### WORK INSTRUCTIONS:
Your result should be the lines holding the word "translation", copied from the entries below.

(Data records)
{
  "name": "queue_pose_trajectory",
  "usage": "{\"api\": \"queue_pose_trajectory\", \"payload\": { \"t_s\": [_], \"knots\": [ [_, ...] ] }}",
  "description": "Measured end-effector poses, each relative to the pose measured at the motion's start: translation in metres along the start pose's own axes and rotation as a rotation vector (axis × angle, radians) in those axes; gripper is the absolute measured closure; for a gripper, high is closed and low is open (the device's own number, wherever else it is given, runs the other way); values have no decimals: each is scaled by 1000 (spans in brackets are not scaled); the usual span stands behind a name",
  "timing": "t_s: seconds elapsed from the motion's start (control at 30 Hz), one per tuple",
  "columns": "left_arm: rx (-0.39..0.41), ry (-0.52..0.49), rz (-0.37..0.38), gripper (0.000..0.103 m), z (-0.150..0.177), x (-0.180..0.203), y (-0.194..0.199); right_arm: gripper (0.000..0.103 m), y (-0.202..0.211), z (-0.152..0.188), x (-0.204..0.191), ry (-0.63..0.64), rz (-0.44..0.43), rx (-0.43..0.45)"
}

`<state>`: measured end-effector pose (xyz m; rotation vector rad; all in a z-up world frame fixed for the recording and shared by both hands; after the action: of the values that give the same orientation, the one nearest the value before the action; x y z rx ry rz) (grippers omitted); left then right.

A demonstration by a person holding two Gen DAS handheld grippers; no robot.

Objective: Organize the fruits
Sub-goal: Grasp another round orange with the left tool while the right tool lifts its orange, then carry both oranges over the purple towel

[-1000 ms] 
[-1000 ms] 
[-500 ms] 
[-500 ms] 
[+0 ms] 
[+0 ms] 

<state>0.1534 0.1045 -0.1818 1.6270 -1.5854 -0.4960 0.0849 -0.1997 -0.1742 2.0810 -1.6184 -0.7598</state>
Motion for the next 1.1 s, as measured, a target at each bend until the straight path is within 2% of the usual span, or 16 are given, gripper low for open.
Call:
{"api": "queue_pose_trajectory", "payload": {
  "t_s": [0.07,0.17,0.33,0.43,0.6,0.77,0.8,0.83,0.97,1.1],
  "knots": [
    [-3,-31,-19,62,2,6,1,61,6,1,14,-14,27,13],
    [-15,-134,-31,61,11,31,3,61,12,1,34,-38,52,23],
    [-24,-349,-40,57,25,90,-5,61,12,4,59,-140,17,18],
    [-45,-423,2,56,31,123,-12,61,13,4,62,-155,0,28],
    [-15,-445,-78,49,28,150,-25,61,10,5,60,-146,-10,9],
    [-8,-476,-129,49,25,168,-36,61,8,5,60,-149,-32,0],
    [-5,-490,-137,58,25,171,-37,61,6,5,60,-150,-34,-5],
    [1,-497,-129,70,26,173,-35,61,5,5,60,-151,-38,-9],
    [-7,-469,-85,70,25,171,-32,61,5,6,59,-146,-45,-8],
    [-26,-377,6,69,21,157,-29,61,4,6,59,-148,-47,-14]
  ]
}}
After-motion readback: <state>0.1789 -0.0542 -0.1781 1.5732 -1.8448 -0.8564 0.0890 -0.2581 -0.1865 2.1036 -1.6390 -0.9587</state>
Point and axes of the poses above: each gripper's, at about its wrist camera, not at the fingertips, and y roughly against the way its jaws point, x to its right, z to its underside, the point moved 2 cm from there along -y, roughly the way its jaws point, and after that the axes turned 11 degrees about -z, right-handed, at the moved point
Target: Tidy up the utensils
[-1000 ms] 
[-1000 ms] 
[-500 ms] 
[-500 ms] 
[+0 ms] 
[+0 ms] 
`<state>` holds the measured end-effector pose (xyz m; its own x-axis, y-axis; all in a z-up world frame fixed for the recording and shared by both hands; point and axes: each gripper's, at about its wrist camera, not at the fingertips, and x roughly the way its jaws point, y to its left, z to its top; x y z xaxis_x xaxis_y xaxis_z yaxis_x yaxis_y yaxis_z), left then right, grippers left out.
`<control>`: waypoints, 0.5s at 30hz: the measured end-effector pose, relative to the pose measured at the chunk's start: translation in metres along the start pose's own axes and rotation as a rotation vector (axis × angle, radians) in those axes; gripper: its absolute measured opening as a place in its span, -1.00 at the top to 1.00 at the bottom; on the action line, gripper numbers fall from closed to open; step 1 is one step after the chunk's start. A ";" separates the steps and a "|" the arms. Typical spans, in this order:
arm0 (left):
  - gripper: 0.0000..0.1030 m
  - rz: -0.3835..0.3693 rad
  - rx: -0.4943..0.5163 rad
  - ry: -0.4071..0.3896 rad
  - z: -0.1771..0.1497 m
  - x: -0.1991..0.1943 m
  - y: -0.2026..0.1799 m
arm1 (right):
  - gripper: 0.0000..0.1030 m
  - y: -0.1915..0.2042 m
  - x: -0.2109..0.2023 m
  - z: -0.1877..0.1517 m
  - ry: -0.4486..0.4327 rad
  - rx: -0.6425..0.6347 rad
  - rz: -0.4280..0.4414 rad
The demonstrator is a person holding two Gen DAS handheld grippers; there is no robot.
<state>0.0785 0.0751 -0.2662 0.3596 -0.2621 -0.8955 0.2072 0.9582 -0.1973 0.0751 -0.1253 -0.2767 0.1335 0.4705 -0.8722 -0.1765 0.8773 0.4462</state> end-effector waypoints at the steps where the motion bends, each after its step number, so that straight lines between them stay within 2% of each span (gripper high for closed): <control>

### TASK OUTPUT:
  "description": "Measured end-effector poses, each relative to the pose measured at the motion's start: translation in metres along the start pose's own axes and rotation as a rotation vector (axis × angle, radians) in those axes; gripper is the absolute measured closure; for a gripper, high is closed and low is open (the device's own number, wherever else it is given, runs the other way); values have no decimals: each is scaled by 1000 (spans in brackets are not scaled); the usual span stands behind a name",
`<control>`: waypoints, 0.5s at 30hz: the measured end-effector pose, relative to the pose measured at the chunk's start: translation in metres along the start pose's own axes and rotation as a rotation vector (axis × angle, radians) in those axes; gripper: its absolute measured opening as a place in its span, -1.00 at the top to 1.00 at the bottom; on the action line, gripper numbers fall from closed to open; step 1 is one step after the chunk's start. A ";" separates the steps and a "|" the arms. Typical spans, in this order:

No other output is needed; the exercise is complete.